BSides Cleveland 2016

You’ve done the patch work, you have good perimeter defenses, and even application whitelisting, however, an attacker has found themselves on an end-user machine. For most networks, once an attacker has gained access the game is usually over quickly for the blue team. In this session, I will discuss several techniques used by attackers to find additional credentials and laterally move about and how to prevent them. Implementing these changes will slow down escalation and lateral movement and credential theft to provide an opportunity for detection and subsequent response.

"In an effort of general threat intelligence I sought to understand what understanding of other criminals could be applied to cyber criminals. What I found was startlingly useless. The difference between our adversaries and traditional criminals is not simply modernity. The dynamics and incentives underlying these advanced actors is fundamentally different from traditional thieves or even organized crime. The closest comparison I have found is the pirates of the late 1600s.

Pirate companies share a similar distinction - roaming the seas instead of cyberspace and sailing through significant gaps in international law. They organized together but did so by inventing democratic organization more advanced than the world had seen before. These pirate companies, forced to innovate or die, turned into some of the most progressive companies the world had ever seen. There is a lot of learn from this stunning level of innovation. Drawing from history we can also examine which strategies were successful in stopping pirates - and which failed"

At CircleCityCon 2015 in the presentation “Turn Your Head and Cough”, Nathaniel "Dr. Whom" Husted compared security architecture assessments to being a physician. The similarities run deep. Doctors struggle with patient compliance, complex and unclear problems, time and resource pressures, and succeed only when others carry out their recommendations. Doctors struggle all the time. In this session, we explore the field of patient engagement and discuss how doctors are trained to drive patient behavior. We will cover the metrics and reporting used to determine patient engagement. And at each step along the way, lessons will be shared for applying these ideas to information security. So the next time you present an IT compliance report, the next time you share your findings from a penetration test, or the next time you tell developers their code is weak, you’ll be ready to drive behavior and get results by playing doctor.

This talk will center on a project that has been active since July 2015, which involves attempting to understand internal North Korean conditions through the use of nmap and masscan, and the scanning of the entire North Korean IP range.

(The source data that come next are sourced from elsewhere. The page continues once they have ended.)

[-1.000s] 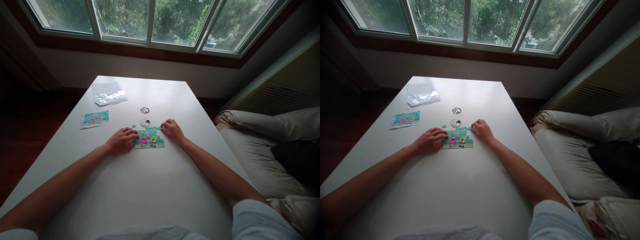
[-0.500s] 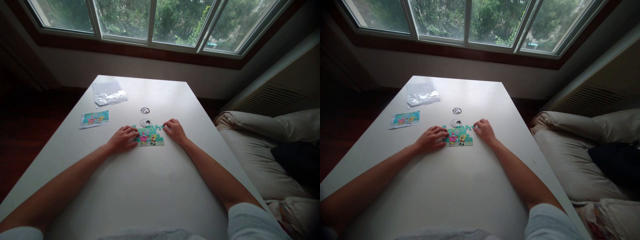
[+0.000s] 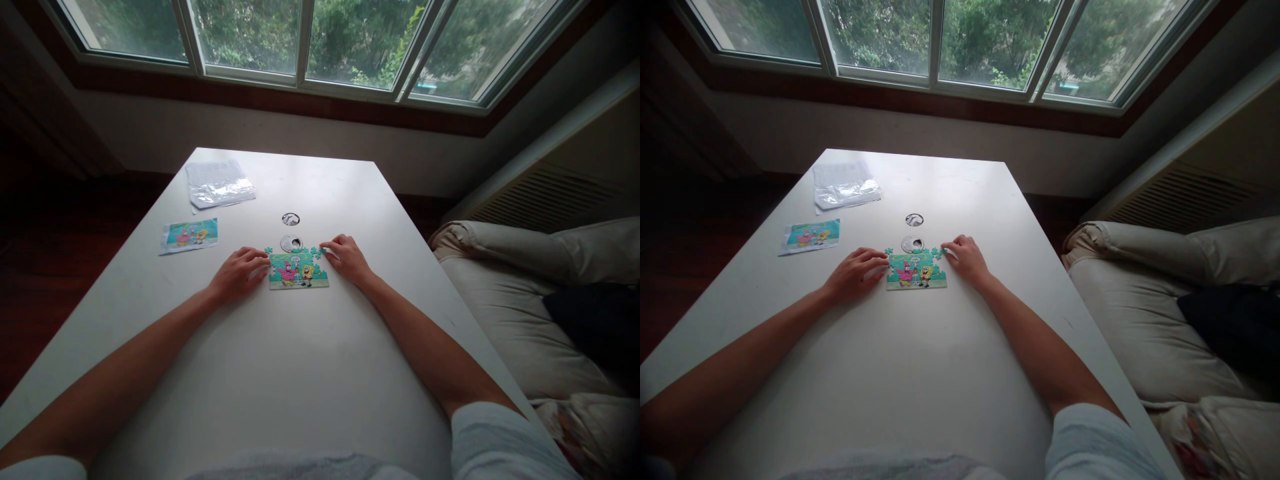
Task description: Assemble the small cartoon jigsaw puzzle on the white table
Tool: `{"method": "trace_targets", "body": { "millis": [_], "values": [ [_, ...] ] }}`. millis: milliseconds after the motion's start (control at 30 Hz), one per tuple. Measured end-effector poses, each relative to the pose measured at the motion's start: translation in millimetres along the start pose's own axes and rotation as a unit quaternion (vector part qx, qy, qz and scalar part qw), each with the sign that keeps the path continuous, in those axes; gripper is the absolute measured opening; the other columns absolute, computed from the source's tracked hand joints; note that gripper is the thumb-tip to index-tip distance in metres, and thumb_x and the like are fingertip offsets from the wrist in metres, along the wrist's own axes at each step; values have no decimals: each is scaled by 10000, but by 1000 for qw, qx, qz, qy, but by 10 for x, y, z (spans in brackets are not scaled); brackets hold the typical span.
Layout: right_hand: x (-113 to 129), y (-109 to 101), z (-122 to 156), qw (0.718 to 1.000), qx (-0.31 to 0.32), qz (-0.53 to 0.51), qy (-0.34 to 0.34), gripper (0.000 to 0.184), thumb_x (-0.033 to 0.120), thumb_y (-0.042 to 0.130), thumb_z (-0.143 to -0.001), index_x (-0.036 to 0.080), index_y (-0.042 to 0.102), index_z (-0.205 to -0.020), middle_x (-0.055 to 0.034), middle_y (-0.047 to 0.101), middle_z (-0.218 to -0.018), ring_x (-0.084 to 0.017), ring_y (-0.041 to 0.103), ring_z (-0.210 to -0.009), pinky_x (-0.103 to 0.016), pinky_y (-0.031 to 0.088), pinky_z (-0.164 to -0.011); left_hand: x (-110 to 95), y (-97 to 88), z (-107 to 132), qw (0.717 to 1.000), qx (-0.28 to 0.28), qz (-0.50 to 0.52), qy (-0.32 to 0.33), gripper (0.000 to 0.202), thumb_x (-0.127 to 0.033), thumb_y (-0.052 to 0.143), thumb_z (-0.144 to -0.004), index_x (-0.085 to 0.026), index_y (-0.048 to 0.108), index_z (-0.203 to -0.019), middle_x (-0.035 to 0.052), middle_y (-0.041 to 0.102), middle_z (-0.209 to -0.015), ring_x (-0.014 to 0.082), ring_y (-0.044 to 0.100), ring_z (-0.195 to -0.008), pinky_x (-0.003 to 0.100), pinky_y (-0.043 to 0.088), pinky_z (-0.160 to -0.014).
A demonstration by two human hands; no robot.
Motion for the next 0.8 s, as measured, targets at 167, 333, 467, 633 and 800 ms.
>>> {"method": "trace_targets", "body": {
  "millis": [167, 333, 467, 633, 800],
  "values": [
    [-7, 5, -12, 1000, 6, 1, 11, 198, 277, 595, -941, 257, 725, -1089, -94, 588, -1049, -273, 513, -1037, -437, 464, -948, 16, 11, -1, 1000, -3, 14, 2, 260, -286, 532, -983, -249, 708, -1170, 69, 693, -1227, 242, 574, -1181, 446, 503, -1008],
    [-60, 39, -38, 999, 32, -1, 34, 136, 275, 619, -918, 221, 690, -1020, -97, 594, -1049, -279, 510, -1044, -444, 456, -951, 13, 25, -3, 1000, 3, 18, 8, 269, -295, 531, -989, -245, 704, -1188, 69, 694, -1239, 241, 576, -1185, 447, 499, -1025],
    [-62, 28, -36, 999, 31, -2, 40, 101, 283, 634, -905, 213, 667, -969, -97, 597, -1042, -280, 513, -1036, -440, 460, -936, 3, 34, 2, 1000, 11, 19, 14, 310, -300, 529, -985, -251, 675, -1254, 72, 675, -1292, 246, 562, -1235, 448, 490, -1046],
    [-27, -5, -5, 999, 6, 1, 42, 104, 279, 635, -900, 215, 669, -975, -94, 604, -1017, -276, 526, -1008, -429, 461, -913, -37, 78, 12, 999, 36, 12, 33, 352, -330, 560, -970, -267, 644, -1306, 64, 627, -1384, 259, 509, -1329, 451, 448, -1104],
    [50, -16, 2, 999, -22, -11, 24, 176, 237, 589, -930, 221, 678, -1081, -75, 624, -986, -251, 549, -982, -394, 458, -919, -37, 87, 6, 998, 44, 18, 29, 319, -346, 574, -963, -275, 655, -1263, 55, 629, -1373, 258, 521, -1311, 446, 442, -1103]
  ]
}}
Point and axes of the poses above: each hand's wrist, its own z-axis away from the middle knuckle, its own y-axis out of the palm, x = y × z, the point moved 8 cm from there along -z, towards the middle knuckle
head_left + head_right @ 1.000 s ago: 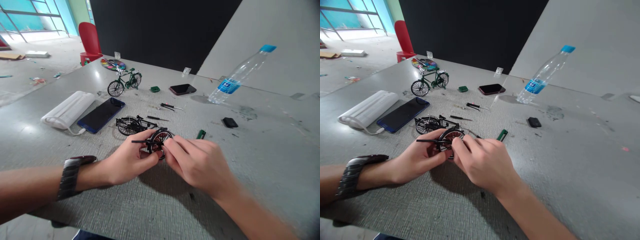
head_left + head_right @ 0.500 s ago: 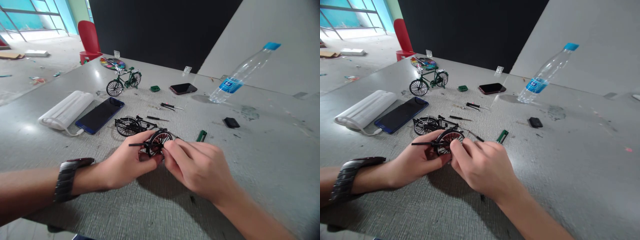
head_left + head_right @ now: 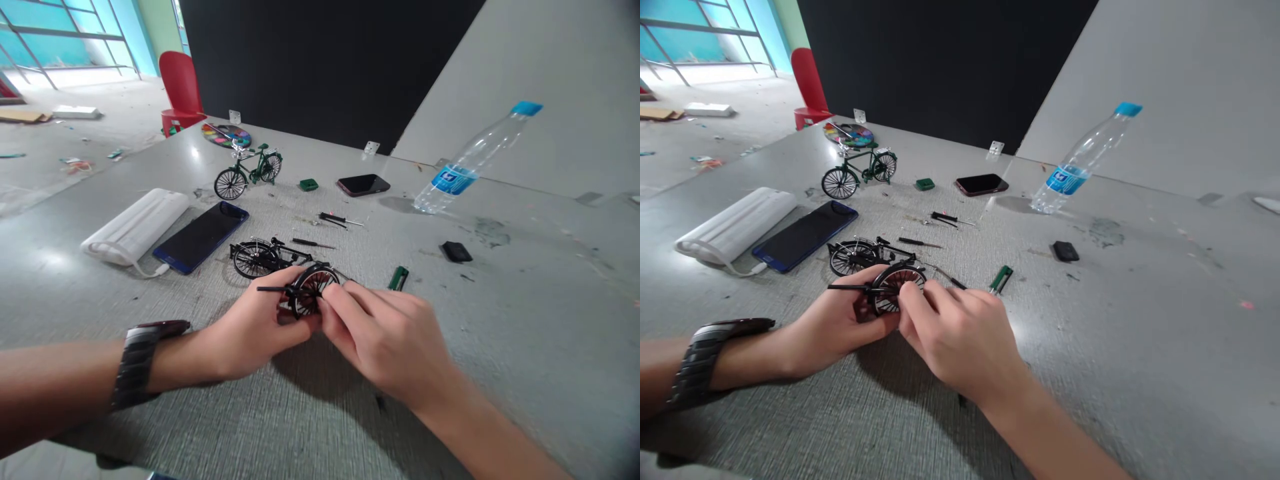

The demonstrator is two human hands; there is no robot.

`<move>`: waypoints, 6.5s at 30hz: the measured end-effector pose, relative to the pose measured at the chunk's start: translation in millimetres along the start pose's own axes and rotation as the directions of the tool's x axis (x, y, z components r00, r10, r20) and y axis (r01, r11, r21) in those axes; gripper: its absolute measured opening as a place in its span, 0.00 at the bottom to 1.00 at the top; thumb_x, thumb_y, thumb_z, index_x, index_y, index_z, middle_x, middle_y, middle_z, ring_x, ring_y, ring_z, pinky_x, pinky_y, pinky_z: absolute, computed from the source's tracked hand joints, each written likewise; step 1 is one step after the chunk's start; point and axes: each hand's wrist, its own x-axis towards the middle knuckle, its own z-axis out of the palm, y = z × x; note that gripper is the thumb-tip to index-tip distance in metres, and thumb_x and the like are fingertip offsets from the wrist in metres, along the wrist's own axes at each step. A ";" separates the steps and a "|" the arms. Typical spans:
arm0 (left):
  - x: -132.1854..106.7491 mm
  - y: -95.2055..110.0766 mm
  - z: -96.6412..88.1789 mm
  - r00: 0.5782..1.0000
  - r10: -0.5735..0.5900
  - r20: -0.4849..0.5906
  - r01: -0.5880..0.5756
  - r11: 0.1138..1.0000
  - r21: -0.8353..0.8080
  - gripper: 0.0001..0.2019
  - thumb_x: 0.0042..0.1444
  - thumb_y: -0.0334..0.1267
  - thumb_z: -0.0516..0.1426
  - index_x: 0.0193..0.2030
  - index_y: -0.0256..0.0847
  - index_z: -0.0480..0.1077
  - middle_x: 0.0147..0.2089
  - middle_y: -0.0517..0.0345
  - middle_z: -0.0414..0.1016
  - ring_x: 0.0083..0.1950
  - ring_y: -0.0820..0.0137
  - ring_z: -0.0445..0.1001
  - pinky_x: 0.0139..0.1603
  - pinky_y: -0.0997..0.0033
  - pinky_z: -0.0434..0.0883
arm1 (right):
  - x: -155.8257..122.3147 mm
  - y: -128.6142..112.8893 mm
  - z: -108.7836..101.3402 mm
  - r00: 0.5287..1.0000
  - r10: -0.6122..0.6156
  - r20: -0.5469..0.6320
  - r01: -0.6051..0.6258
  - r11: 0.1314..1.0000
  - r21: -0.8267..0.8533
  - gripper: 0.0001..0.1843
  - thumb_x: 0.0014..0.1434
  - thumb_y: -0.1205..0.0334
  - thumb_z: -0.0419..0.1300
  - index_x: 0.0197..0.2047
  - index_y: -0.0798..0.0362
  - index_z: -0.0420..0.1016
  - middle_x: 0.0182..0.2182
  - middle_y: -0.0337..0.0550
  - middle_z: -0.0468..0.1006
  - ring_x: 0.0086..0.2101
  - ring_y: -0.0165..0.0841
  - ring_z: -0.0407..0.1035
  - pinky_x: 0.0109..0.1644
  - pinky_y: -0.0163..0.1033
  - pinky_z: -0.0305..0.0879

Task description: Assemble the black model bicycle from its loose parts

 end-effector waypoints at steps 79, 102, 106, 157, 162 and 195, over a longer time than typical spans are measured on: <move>-1.2 2.7 1.4 0.995 -0.071 -0.074 0.072 0.997 0.007 0.13 0.54 0.30 0.62 0.46 0.40 0.70 0.38 0.61 0.75 0.35 0.73 0.71 0.34 0.76 0.71 | -3.3 -4.1 0.8 0.989 0.130 0.072 -0.139 0.979 0.150 0.10 0.74 0.61 0.52 0.42 0.51 0.72 0.27 0.34 0.79 0.21 0.30 0.70 0.26 0.40 0.51; 3.4 2.8 -4.3 0.992 -0.097 -0.079 0.090 0.992 -0.086 0.10 0.66 0.39 0.56 0.47 0.36 0.72 0.39 0.55 0.77 0.40 0.69 0.72 0.44 0.69 0.73 | -5.5 15.1 -4.5 1.000 0.016 0.003 -0.016 0.996 0.090 0.05 0.66 0.68 0.59 0.41 0.52 0.76 0.31 0.35 0.82 0.25 0.27 0.71 0.27 0.39 0.55; 2.4 5.2 -3.5 0.997 -0.066 -0.028 0.064 0.995 -0.083 0.09 0.65 0.37 0.55 0.47 0.36 0.73 0.41 0.55 0.78 0.43 0.67 0.74 0.46 0.69 0.74 | -5.1 19.5 -6.9 1.000 -0.013 -0.021 0.012 1.000 -0.029 0.06 0.67 0.69 0.59 0.41 0.52 0.76 0.31 0.35 0.83 0.23 0.27 0.69 0.27 0.40 0.54; -9.0 3.1 -2.7 0.992 0.124 -0.033 -0.116 0.975 0.187 0.12 0.71 0.38 0.54 0.59 0.46 0.66 0.50 0.54 0.78 0.51 0.66 0.77 0.47 0.69 0.75 | -2.0 -17.1 4.2 0.715 0.541 0.442 -0.614 0.184 0.767 0.09 0.68 0.55 0.61 0.38 0.50 0.69 0.25 0.33 0.73 0.24 0.26 0.69 0.25 0.30 0.65; -7.3 4.7 -2.7 0.995 0.096 -0.026 -0.089 0.973 0.211 0.12 0.71 0.38 0.54 0.59 0.44 0.66 0.49 0.53 0.78 0.52 0.65 0.77 0.45 0.68 0.75 | -2.6 -16.9 4.6 0.738 0.518 0.432 -0.601 0.214 0.770 0.09 0.69 0.54 0.60 0.39 0.50 0.69 0.25 0.33 0.73 0.24 0.26 0.69 0.24 0.31 0.65; -5.8 11.2 -3.0 0.980 0.124 -0.158 -0.079 0.961 0.265 0.14 0.63 0.33 0.61 0.55 0.46 0.78 0.45 0.60 0.83 0.42 0.73 0.79 0.45 0.76 0.77 | -3.0 -14.3 6.1 0.740 0.578 0.345 -0.582 0.290 0.760 0.09 0.66 0.57 0.62 0.36 0.49 0.69 0.23 0.32 0.72 0.22 0.26 0.67 0.23 0.30 0.62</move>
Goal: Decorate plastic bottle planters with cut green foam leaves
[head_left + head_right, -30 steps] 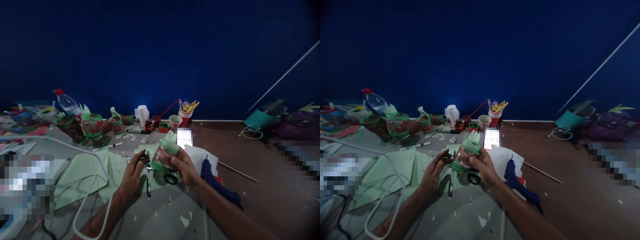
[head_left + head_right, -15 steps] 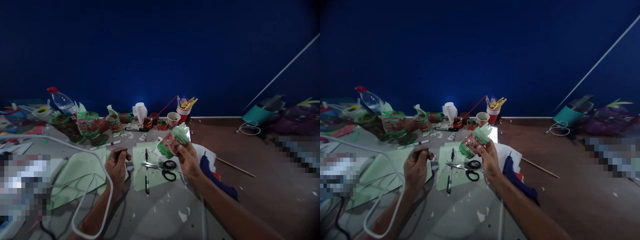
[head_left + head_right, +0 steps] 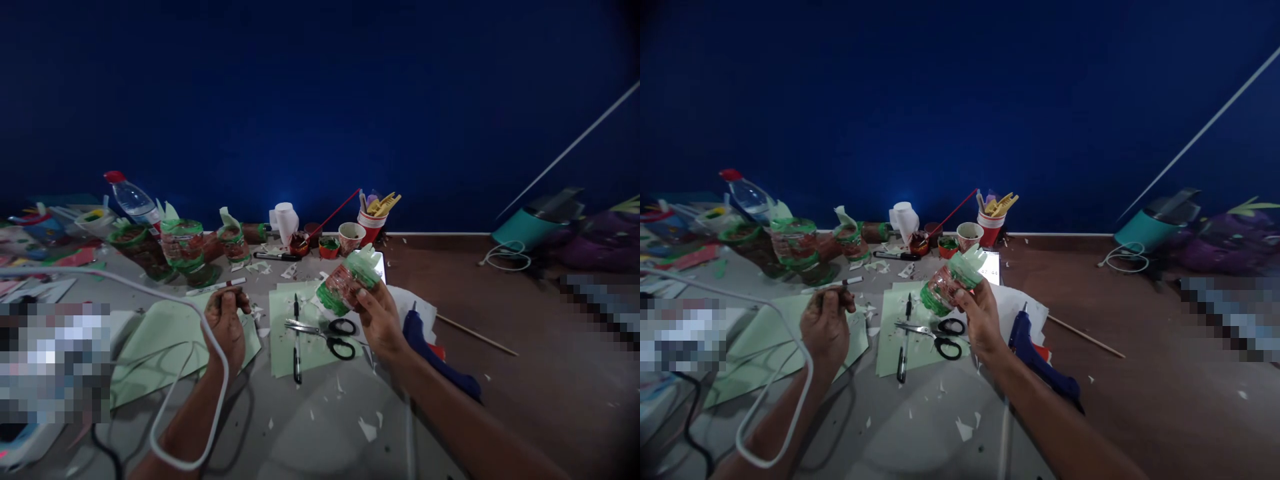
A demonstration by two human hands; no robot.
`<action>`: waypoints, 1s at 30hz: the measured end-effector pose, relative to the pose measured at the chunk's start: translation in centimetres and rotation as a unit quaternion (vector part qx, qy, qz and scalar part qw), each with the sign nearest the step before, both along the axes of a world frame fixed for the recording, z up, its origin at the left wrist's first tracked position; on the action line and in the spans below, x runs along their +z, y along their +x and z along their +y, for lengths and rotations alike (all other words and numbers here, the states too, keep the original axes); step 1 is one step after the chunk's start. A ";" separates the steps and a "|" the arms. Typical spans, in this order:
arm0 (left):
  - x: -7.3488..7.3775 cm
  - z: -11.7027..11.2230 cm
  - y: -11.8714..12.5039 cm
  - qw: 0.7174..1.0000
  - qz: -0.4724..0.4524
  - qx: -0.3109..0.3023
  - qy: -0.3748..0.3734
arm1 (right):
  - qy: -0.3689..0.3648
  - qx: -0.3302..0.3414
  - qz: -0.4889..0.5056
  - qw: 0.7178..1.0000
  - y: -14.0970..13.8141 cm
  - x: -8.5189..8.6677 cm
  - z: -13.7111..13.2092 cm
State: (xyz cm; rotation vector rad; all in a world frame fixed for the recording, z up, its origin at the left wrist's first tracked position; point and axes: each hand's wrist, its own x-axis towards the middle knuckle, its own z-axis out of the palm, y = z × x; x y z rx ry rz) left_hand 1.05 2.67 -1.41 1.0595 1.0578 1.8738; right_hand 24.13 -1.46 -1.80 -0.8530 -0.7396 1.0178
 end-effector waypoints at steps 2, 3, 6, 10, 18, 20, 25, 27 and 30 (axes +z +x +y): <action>-0.2 0.3 -0.1 1.000 -0.015 -0.017 0.005 | -0.002 -0.004 -0.007 1.000 0.1 -0.1 0.0; -0.3 0.4 -0.2 1.000 -0.022 -0.017 0.009 | -0.003 -0.006 -0.011 1.000 0.1 -0.1 0.1; -0.5 0.9 -0.5 0.999 -0.028 0.029 0.021 | -0.003 -0.007 -0.021 1.000 0.2 -0.1 0.1; -0.9 1.5 -1.0 0.997 -0.014 0.070 0.021 | -0.005 -0.009 -0.039 0.999 0.4 0.0 0.1; -1.1 0.7 -0.4 1.000 0.018 -0.008 0.005 | 0.018 -0.036 -0.021 0.999 1.0 0.7 0.4; -1.0 0.4 -0.1 0.999 0.037 -0.022 0.000 | 0.018 -0.035 -0.016 0.999 1.1 0.6 0.4; -1.2 0.1 0.2 0.996 0.063 -0.048 -0.050 | 0.022 -0.037 -0.027 0.999 1.2 0.4 0.5; -1.3 0.1 0.3 0.992 0.091 -0.052 -0.063 | 0.022 -0.038 -0.025 0.999 1.2 0.4 0.5; -1.5 0.1 0.3 0.988 0.127 -0.050 -0.073 | 0.020 -0.034 -0.019 0.999 1.2 0.3 0.6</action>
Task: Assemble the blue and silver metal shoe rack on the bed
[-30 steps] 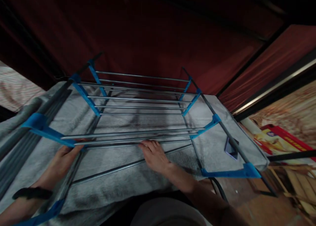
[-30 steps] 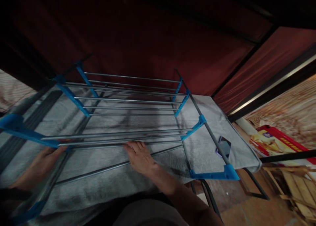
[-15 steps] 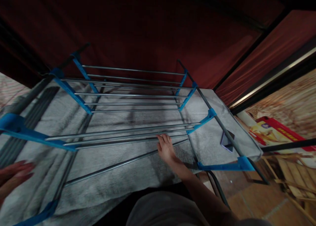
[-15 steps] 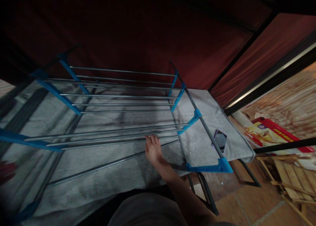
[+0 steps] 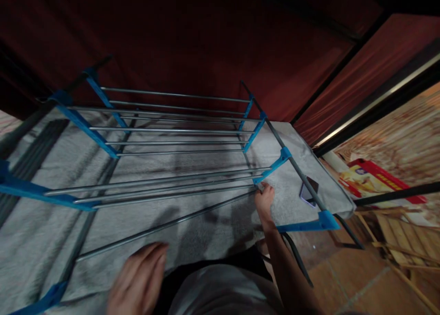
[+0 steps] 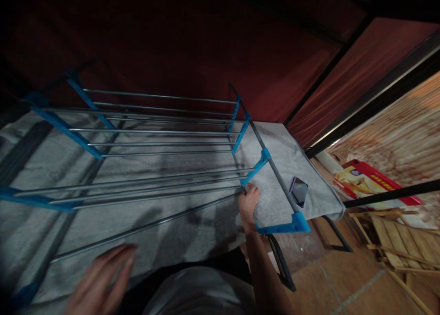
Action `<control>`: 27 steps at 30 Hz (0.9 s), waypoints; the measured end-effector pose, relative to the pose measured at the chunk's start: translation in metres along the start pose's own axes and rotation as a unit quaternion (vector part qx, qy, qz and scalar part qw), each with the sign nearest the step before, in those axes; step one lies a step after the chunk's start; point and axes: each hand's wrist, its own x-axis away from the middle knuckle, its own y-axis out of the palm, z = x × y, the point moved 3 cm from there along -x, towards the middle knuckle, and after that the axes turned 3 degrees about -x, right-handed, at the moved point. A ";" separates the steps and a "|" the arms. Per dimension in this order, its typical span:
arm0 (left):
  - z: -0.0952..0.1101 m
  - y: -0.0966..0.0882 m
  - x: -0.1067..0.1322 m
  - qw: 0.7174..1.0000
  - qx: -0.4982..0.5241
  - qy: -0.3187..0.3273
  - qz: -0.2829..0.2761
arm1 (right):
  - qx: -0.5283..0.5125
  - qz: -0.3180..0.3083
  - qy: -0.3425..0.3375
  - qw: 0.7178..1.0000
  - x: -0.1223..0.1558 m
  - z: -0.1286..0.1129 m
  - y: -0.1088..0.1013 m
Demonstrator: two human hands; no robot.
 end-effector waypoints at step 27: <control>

In the process of undertaking this project not only was some interesting information gathered about North Korean internal political practices, postures and responses to crisis, but also a significant amount was learned about port scanning hostile and well defended networks, as well as learning a little bit about code on the side. In this presentation the lessons learned and the challenges encountered will be reviewed within the wider discussion of the importance of the use of technical tools to understand the world outside of the technical realm.

This talk will present and outline various techniques for the manipulation of processes at runtime in the Windows environment. Attendees will leave with a better understanding of how the Windows API functions are leveraged by attackers to extract the contents of memory, inject shellcode into other processes and how functions can be hooked and rerouted to execute malicious code. The different techniques used to manipulate processes will be discussed with provided examples. Penetration testers and defensive security people alike will benefit from learning just how tools such as meterpreter are able to inject themselves into and manipulate processes.

I will examine how the techniques of con artists and magicians are relevant to physical penetration testing, social engineering and infiltration. Focus is on some classic cons and basics of stage magic deception.

Attack patterns are something that when it occurs is extrinsic (not natural) behavior in a computer ecosystem. Understanding what attack patterns look like and building an understanding of how to detect them with what you already have is possible. Most preventative technology tries in some extent to detect extrinsic behavior in an environment but falls short because of the continual changes in attack patterns and commoditized detection. This talk dives into looking at what you already have in your infrastructure that you can use for intrinsic (natural) detection capabilities that doesn't rely on a specific signature, but more so on how attackers go after an organization. As an industry, we need to be detecting the extrinsic occurrences in our networks which exhibit abnormal behavior. During this presentation, we'll be covering a large percentage of techniques used by attackers, and how to detect them with what you currently have in place at your organization today.